The plan would surround the approach to Suffolk Downs from Route 1A with plantings that would return portions of the area to its natural state as a wetland while introducing a lawn-like “meadow” area with a new pedestrian pathway leading to the nearby MBTA station. Trees would shield views of a neighboring field of fuel tanks.

The plan would place the new resort hotel near the southern end of the existing grandstand structure, so that its sweeping, semi-circular glass façade would be the first architectural element seen by visitors.

Behind that building, a new parking structure would replace an existing lot and offset spaces lost by the redevelopment as green space of much of the track’s existing expanse of ground-level parking.

“This Caesars project is going to be the greenest casino facility in the country … if not the world,” said Joe Guziewicz, vice president of design and construction for Caesars Entertainment. “That’s my push to these guys constantly,” Guziewicz said of the development team.

Unlike some past community meetings where casino opponents have far outnumbered its supporters, many of the 100 or so people present on Wednesday praised Suffolk Downs and voiced hearty support for the resort. Even those who raised objections praised the environmental plan and the landscape sketches presented at the meeting.

“These plans really are beautiful, and if Suffolk Downs was building anything other than a casino, I think I would be wowed as well,” said Jessica Curtis, a resident of East Boston’s Wood Island area.

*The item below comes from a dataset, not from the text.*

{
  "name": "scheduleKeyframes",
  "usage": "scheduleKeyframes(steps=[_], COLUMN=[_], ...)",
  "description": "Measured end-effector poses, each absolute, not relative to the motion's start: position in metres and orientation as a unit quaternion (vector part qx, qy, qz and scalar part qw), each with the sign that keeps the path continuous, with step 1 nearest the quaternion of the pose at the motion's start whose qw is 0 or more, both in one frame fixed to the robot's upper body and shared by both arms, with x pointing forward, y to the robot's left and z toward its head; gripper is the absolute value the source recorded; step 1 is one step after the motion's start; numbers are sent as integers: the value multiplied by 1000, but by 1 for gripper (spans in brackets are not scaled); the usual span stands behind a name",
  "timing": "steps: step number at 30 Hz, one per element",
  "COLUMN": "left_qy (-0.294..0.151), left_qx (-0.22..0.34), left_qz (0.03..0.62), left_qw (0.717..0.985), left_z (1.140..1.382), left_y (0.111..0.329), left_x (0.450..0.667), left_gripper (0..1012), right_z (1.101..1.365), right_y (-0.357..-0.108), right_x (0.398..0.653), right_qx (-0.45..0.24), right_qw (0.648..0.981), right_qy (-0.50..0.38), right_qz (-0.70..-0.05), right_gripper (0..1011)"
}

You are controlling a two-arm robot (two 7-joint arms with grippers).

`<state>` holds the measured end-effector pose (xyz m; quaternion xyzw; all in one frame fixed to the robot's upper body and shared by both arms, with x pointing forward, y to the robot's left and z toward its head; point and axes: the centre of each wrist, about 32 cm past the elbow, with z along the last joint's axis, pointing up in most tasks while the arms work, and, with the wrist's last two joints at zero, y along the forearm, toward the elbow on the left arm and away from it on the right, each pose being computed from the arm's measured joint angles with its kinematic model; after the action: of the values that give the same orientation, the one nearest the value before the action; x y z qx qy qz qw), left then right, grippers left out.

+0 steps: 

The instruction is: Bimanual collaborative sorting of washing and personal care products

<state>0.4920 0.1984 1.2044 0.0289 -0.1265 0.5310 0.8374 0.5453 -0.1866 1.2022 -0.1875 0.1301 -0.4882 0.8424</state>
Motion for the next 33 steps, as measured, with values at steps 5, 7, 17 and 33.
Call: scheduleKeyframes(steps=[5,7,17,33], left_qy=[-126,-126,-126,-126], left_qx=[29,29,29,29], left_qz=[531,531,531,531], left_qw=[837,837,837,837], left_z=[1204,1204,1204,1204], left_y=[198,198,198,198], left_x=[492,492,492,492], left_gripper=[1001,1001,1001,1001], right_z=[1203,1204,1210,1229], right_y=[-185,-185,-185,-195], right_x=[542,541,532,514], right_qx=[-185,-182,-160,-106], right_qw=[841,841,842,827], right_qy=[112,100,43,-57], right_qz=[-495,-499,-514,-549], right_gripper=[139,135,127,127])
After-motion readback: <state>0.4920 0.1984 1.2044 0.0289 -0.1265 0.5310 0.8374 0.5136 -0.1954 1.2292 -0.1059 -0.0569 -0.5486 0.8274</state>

“But the fact is that we’re bringing in something that will have significant impacts on substance use, drug and alcohol addictions, and crime rates in our communities.”

Many spoke of the 2,500 construction jobs and 4,000 permanent jobs that Suffolk Downs predicts the casino would bring to the community. Richard Pedi, a union representative for the Carpenters Local 218 of the Massachusetts Building Trades Council, spoke of the need for jobs to “help people get back on their feet” and to open up the trades to future generations. [Any reasonable person can recognize the overstated projections. Maybe they should guarantee it in writing.]

“It’s a possibility for people from East Boston and Revere and the surrounding communities to join the apprenticeship program,” Pedi said. “All the trades have an apprenticeship program. We have grandchildren, we have children, brothers and sisters that may need to get into a trade. And it’s not only going to be a job for them, it’ll be a career.”

Responding to such statements, Curtis said several people in her family work or have worked in construction trades, and she is sympathetic to the need for jobs in those fields.

“I agree that we need more economic opportunity. I’m just not sure that this is the best fit for our community,” she said.

Curtis and others expressed concerns about increased traffic and how that would affect the precarious air quality in an area that already includes an airport and several industrial sites.

They asked about increased noise, impact of storm-water runoff into local wetlands, added pressures on the racing business that could endanger the lives of horses, and about the safety of casino visitors if Global Petroleum is able to follow through on a plan to carry millions of gallons of ethanol to a nearby facility each week.

But for many who support the casino, those concerns were outweighed by the pressing need for jobs, and the uncertainty of what might happen at the Suffolk Downs site if another type of development were proposed.

“Please, don’t draw the studies out a long time,” said Michael Calder, business agent for the International Brotherhood of Electrical Workers Local 103. “We need the jobs right now. Our members are hurting. They’ve been hurting for four years.”